The component does not standardize the data contained in the dummy variable columns generated for categorical predictors.
Example: c =
regressionGPComponent(Standardize=true)
Example: c.Standardize = 0
Data Types: logical
Absolute tolerance on the step size for terminating the BCD (block coordinate descent) method iterations, specified as a positive scalar.
This property is valid only when PredictMethod is "bcd".
Example: c =
regressionGPComponent(StepToleranceBCD=0.002)
Example: c.StepToleranceBCD = 0.005
Data Types: single | double
Relative tolerance for terminating the active set selection, specified as a positive scalar.
Example: c =
regressionGPComponent(ToleranceActiveSet=0.0002)

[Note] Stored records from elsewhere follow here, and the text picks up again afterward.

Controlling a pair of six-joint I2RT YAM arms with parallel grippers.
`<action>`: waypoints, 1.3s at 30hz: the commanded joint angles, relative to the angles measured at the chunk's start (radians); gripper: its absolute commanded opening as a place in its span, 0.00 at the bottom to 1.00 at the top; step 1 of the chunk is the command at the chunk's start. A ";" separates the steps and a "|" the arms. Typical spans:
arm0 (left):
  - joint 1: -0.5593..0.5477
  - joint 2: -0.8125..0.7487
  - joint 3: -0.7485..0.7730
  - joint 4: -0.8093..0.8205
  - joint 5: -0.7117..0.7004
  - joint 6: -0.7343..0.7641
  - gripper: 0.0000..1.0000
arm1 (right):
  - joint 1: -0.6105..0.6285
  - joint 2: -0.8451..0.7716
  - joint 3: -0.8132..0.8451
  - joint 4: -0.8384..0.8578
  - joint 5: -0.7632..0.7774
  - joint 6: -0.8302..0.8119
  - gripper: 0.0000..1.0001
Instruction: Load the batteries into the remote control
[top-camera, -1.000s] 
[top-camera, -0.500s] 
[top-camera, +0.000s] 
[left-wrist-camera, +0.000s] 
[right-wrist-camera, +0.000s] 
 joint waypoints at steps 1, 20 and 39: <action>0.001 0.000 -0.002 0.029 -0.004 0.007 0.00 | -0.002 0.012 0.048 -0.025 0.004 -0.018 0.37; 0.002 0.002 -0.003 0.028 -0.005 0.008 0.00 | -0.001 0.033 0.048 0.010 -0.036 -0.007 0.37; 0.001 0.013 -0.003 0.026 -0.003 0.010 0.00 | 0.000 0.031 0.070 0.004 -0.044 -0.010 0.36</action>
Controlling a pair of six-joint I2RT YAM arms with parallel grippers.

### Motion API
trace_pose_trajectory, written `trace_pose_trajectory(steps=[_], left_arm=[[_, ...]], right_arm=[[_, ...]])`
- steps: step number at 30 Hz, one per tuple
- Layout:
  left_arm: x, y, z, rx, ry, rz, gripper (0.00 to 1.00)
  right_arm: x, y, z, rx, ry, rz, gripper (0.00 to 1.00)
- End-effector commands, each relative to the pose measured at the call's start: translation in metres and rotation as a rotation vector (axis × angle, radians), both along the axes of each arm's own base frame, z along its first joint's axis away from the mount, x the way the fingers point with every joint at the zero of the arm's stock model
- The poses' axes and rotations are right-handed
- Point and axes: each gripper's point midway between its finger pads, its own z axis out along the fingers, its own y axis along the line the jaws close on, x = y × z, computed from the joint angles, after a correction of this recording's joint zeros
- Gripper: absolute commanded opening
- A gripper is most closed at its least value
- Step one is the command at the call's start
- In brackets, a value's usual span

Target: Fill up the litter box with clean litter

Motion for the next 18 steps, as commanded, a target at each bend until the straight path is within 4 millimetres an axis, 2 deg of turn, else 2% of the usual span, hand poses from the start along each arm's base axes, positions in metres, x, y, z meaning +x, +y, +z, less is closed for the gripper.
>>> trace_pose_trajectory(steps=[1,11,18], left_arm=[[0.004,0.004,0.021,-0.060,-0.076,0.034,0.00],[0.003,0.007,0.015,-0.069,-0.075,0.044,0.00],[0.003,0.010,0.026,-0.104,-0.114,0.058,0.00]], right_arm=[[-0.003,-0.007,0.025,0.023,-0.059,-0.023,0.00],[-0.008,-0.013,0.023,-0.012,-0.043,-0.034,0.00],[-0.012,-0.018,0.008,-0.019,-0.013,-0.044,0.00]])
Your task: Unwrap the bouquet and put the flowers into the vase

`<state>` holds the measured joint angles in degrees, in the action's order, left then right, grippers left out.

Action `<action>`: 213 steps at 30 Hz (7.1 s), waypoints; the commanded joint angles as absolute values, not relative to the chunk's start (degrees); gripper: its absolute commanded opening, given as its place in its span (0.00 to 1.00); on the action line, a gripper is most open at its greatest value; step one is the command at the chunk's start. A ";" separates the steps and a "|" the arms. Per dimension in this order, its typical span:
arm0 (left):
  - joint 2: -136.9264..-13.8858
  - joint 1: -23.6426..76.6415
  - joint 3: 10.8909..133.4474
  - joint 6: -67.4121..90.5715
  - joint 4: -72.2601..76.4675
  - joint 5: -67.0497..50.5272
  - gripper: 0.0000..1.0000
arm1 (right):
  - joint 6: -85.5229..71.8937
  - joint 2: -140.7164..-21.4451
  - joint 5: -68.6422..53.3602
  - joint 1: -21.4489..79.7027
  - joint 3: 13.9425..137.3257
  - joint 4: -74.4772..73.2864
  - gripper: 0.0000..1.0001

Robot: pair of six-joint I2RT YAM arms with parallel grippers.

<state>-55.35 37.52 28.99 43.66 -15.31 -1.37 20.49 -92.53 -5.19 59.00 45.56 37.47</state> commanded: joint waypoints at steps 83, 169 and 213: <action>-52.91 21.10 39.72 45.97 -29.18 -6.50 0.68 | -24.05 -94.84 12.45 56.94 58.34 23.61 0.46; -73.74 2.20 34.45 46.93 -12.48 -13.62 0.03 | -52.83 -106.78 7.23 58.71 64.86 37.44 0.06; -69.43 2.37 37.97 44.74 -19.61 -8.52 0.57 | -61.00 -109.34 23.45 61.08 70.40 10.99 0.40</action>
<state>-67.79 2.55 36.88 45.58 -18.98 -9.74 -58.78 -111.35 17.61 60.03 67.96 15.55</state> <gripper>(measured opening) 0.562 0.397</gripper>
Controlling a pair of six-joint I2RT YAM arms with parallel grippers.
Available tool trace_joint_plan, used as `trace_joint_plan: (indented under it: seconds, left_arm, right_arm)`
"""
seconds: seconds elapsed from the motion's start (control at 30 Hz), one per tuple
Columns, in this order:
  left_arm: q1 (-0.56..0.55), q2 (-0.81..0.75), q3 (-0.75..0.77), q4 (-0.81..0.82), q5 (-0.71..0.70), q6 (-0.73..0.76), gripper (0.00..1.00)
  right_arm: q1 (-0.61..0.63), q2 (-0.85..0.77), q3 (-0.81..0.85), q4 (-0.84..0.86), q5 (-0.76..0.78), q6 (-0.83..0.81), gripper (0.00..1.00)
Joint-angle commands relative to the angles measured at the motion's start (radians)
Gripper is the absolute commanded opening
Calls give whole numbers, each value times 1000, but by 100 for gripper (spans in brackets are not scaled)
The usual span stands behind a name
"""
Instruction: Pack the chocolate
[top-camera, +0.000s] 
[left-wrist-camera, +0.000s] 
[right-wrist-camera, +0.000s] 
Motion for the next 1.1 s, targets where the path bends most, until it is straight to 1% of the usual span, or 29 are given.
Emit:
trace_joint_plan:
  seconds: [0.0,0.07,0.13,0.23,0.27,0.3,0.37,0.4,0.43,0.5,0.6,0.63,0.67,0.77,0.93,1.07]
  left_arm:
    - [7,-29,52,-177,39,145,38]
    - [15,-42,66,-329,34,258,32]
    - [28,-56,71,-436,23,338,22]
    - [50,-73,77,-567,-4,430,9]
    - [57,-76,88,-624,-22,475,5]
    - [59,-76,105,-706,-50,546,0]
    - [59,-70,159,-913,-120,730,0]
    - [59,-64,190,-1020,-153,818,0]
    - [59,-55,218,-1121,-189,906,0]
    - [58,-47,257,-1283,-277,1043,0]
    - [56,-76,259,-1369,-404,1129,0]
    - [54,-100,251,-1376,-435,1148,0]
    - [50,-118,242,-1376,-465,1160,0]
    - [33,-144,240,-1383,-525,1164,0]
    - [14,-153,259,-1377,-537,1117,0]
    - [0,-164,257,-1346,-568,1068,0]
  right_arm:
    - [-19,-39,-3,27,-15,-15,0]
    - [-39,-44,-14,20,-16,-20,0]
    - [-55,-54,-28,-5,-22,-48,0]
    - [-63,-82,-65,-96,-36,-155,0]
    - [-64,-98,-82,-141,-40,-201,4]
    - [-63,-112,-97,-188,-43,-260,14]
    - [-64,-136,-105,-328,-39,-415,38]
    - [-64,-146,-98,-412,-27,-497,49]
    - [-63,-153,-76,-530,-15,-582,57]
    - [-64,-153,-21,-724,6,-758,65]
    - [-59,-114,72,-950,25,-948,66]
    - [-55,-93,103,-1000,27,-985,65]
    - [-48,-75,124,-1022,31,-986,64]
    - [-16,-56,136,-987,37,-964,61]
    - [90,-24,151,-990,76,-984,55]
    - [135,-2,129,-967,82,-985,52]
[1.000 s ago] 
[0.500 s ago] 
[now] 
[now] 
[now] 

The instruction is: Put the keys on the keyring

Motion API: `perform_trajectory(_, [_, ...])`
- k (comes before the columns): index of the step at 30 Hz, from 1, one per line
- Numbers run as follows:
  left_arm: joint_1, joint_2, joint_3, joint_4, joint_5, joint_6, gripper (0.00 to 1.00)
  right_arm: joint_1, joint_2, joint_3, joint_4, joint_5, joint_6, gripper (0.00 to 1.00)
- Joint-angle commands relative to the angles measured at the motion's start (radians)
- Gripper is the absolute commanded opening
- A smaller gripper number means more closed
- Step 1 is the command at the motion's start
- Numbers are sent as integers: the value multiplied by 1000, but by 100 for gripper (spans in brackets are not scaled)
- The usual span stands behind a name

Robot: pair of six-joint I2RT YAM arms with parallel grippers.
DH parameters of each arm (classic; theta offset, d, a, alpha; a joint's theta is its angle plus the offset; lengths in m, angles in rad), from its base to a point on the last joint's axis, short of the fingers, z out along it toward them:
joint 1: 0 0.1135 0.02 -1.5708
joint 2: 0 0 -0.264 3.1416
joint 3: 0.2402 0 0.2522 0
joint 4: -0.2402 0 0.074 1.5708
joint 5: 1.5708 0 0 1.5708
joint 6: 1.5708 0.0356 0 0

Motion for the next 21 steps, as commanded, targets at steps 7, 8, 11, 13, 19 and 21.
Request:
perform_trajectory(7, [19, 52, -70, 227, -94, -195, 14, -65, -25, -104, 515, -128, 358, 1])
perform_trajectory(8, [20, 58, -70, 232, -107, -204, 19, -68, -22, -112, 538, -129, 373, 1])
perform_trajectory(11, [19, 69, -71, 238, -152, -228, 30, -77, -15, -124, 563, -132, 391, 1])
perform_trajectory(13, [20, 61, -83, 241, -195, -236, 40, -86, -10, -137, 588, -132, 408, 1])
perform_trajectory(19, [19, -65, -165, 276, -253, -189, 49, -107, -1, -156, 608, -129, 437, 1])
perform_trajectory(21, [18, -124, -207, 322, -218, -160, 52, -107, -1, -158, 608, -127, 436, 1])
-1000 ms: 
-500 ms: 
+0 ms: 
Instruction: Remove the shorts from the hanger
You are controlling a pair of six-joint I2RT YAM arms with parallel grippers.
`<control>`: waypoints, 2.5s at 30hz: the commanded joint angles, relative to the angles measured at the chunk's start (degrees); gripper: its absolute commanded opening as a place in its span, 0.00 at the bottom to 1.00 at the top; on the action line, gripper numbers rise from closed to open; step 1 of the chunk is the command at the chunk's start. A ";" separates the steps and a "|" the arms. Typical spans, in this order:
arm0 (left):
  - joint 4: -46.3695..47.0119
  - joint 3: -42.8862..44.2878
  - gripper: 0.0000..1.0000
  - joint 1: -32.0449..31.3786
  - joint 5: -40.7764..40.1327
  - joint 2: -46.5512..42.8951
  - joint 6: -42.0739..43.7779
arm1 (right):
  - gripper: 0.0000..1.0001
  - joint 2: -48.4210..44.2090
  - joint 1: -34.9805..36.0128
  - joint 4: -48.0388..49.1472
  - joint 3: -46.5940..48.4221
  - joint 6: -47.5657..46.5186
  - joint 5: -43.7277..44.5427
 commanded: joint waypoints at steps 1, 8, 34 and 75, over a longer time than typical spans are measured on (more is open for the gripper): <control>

Example: c.ToleranceActiveSet = 0.00005
Data Types: single | double
Relative tolerance on the gradient norm for terminating the BCD (block coordinate descent) method iterations, specified as a positive scalar.
This property is valid only when PredictMethod is "bcd".
Example: c =
regressionGPComponent(ToleranceBCD=0.002)
Example: c = ToleranceBCD=0.005
Data Types: single | double
Run Parameters
The software sets run parameters when you create the component. You can modify the run parameters using dot notation at any time. Any unset run parameters use the corresponding default values.
Loss function, specified as "mse" (mean squared error) or a
function handle.
To specify a custom loss function, use function handle notation. For more
information on custom loss functions, see lossfun.
Example: c =
regressionGPComponent(LossFun=@LossFun)
Example: c.LossFun = "mse"
Data Types: char | string | function_handle
Function for transforming raw response values, specified as a function handle or function
name. The default is "none", which means @(y)y, or
no transformation. The function must accept a vector (the original response values) and
return a vector of the same size (the transformed response values).
Example: c = regressionGPComponent(ResponseTransform=@(y)exp(y))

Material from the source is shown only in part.